Genetic engineering describes the high-tech methods in recent years to incorporate genes directly into an organism. Scientist are splitting and dividing genes from different species in a laboratory to produce a new kind of cell. The plants that result do not occur in nature; they are "genetically engineered" by human intervention. There are some genetically engineered seeds currently used in agribusiness. At present time, home gardeners will NOT encounter any packets of GE seeds sold through home garden seed catalogs or garden center seed racks.

Genetically Modified Organism (GMO): The USDA defines a GMO as an organism produced through any type of genetic modification, whether by high-tech engineering or long time plant breeding methods. When plant breeders select two different open-pollinated varieties for specific traits, such as uniformity or disease resistance, they create a hybrid cross between two species. This same process may also occur in nature.
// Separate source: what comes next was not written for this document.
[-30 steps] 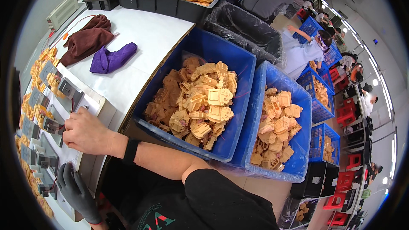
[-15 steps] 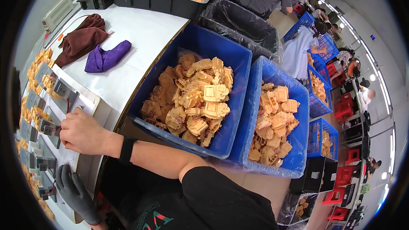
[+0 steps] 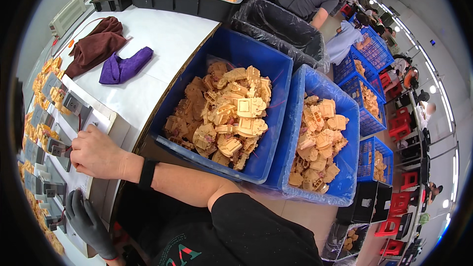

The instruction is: Assembling and testing plastic toy components using a fixture in a factory setting.

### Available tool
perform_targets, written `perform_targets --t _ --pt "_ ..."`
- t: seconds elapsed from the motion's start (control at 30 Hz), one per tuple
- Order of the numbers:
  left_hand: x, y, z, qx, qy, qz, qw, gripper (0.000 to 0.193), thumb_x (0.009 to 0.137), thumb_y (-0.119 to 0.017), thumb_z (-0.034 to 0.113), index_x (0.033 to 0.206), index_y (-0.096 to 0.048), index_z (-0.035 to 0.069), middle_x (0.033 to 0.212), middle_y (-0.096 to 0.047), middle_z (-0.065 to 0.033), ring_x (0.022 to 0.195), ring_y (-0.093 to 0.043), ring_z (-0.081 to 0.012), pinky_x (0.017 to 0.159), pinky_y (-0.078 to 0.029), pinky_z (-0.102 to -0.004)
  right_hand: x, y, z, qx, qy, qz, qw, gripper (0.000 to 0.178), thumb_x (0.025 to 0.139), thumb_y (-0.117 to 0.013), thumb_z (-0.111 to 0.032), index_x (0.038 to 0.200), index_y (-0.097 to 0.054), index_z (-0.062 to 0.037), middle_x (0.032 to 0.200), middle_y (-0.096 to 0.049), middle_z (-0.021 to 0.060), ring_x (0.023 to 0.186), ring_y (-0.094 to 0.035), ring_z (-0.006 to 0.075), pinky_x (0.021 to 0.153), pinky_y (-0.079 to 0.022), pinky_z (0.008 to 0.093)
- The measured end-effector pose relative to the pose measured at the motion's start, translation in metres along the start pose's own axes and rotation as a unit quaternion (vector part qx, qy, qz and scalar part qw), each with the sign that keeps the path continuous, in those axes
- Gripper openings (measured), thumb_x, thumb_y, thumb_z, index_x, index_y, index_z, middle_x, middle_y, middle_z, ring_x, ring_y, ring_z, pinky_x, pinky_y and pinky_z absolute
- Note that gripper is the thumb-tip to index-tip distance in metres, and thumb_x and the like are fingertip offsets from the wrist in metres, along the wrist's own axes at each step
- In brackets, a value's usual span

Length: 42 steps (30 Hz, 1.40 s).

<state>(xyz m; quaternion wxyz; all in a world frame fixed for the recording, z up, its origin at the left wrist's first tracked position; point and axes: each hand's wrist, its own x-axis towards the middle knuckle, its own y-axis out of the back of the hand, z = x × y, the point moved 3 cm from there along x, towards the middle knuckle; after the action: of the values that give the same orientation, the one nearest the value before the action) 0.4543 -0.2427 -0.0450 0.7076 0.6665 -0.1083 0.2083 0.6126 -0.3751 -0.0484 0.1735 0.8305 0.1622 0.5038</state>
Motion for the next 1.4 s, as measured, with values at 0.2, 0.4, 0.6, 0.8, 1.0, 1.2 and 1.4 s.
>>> perform_targets --t 0.2,0.4,0.6,0.8,1.0,1.2,1.4 --pt "0.001 -0.005 0.003 -0.009 0.0 -0.001 1.0 0.031 0.098 -0.05 0.013 0.122 -0.06 -0.003 0.124 -0.059 -0.0195 0.115 -0.054 -0.037 0.098 -0.04 -0.045 -0.002 0.002 0.005 -0.005 -0.003 -0.005 1.0 0.011 0.076 -0.072 -0.02 0.068 -0.064 -0.0166 0.076 -0.056 -0.0008 0.084 -0.057 0.0185 0.077 -0.04 0.0343" --pt "-0.001 0.0 0.001 -0.018 0.016 0.005 1.0 0.031 0.095 -0.052 0.014 0.118 -0.061 -0.004 0.121 -0.059 -0.0219 0.115 -0.054 -0.0388 0.097 -0.041 -0.0474 0.003 0.001 0.001 0.014 -0.001 -0.018 1.0 0.012 0.075 -0.072 -0.02 0.07 -0.063 -0.0157 0.078 -0.056 -0.0001 0.085 -0.057 0.0192 0.077 -0.04 0.0341" --pt "0.006 0.007 0.021 -0.034 0.036 0.038 0.998 0.028 0.087 -0.063 0.011 0.114 -0.064 0.004 0.114 -0.061 -0.016 0.108 -0.056 -0.0359 0.094 -0.043 -0.0451 0.007 0.005 0.005 0.027 -0.006 -0.077 0.997 0.013 0.078 -0.072 -0.021 0.079 -0.063 -0.0115 0.081 -0.058 0.0035 0.083 -0.059 0.0244 0.074 -0.044 0.0393" --pt "0.017 0.013 0.017 -0.063 0.061 0.054 0.995 0.027 0.08 -0.07 0.018 0.105 -0.066 0.011 0.105 -0.061 -0.0062 0.099 -0.058 -0.0277 0.084 -0.044 -0.0408 0.015 0.01 -0.001 -0.011 -0.008 -0.148 0.989 0.012 0.079 -0.075 -0.016 0.085 -0.066 -0.0124 0.083 -0.06 0.0004 0.085 -0.059 0.0221 0.075 -0.042 0.0369" --pt "0.012 0.02 0.014 -0.068 0.065 0.051 0.994 0.029 0.08 -0.071 0.021 0.107 -0.064 0.013 0.104 -0.061 -0.0041 0.097 -0.059 -0.0253 0.081 -0.045 -0.0388 0.019 0.005 -0.006 0.006 -0.013 -0.171 0.985 0.012 0.078 -0.075 -0.013 0.087 -0.069 -0.01 0.085 -0.063 0.0032 0.085 -0.059 0.0244 0.076 -0.043 0.035" --pt "0.011 0.016 0.01 -0.098 0.074 0.038 0.992 0.029 0.081 -0.07 0.024 0.107 -0.064 0.014 0.105 -0.06 -0.0037 0.096 -0.06 -0.0247 0.08 -0.046 -0.0388 0.017 0.003 -0.005 -0.016 -0.022 -0.195 0.98 0.011 0.079 -0.075 -0.016 0.088 -0.069 -0.0118 0.085 -0.061 0.0001 0.084 -0.058 0.0214 0.075 -0.041 0.0347" --pt "0.01 0.015 0.009 -0.117 0.08 0.046 0.989 0.035 0.075 -0.073 0.022 0.108 -0.064 0.013 0.106 -0.061 -0.0043 0.097 -0.06 -0.026 0.08 -0.047 -0.0398 0.018 0.003 -0.007 -0.023 -0.029 -0.19 0.981 0.01 0.08 -0.074 -0.013 0.088 -0.069 -0.0115 0.085 -0.061 0.0009 0.083 -0.057 0.0213 0.075 -0.04 0.0345"
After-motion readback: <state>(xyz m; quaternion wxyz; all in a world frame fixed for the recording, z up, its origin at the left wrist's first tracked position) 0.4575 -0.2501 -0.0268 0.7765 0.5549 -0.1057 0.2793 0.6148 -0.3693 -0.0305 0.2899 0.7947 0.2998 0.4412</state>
In reality, they are genetically modified organisms, and this is where the term GMO actually applies. Some examples of this process are seedless watermelon, or pluots.
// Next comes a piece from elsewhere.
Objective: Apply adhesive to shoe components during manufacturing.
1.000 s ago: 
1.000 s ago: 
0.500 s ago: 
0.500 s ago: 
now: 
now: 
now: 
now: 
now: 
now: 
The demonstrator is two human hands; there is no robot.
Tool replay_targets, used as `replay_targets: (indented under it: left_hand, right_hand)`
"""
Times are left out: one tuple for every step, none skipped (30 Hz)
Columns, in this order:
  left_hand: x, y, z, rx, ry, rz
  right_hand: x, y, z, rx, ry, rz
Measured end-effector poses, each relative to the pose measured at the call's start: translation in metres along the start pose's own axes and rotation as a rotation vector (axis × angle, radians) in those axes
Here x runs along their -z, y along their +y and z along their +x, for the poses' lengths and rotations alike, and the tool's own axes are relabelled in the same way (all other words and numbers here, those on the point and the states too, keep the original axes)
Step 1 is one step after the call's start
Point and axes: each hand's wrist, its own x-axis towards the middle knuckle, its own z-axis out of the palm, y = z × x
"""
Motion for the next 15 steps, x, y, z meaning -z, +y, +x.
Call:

Hopefully understanding these terms will help you in making your seed selection. Even with this knowledge, in my opinion, your elevation and days to maturity are the most important. Maybe I am impatient, but I would rather select varieties that have a short maturity date, and possibly be able to get a second planting in during the same season.

But do keep in mind Mohave Country elevations go from just above sea level to almost 7,000 feet. So your individual location is going to make a difference.

Where do you plant?

Another factor to consider is, are you planting in a raised bed or containers? Many seed companies now identify specific varieties that they have found do well in those types of growing conditions.

Whereever you decide to purchase seeds from, it is a must to keep a garden journal. I have often felt that Mother Nature always gives me more of one thing and less of another each year, so I always give a particular variety at least two plantings.

This is where your garden journal will assist you. Each year, make note of the variety, planting date, the seed company and the results. I believe you will find that certain seeds from company X will produce better than the same variety from company Z. There is nothing wrong with using several companies to make your purchases from.

If you are considering making your purchase via catalog or online, I strongly suggest you combine your order with a fellow gardener, friend or neighbor. By doing this, you will definitely save on shipping fees. Many catalogs make special offers if you order by a specific date, and if you sign up to receive their emails, you will receive several special offers. As in all sales, be sure you understand the conditions and remember to calculate the shipping costs.

Sit back and relax from the hustle of the holidays with your pen and paper in hand. Make a list of what you want to plant and draw a diagram of where you are going to plant them. I believe it was Norman Vincent Peal who said "If you fail to plan, you plan to fail."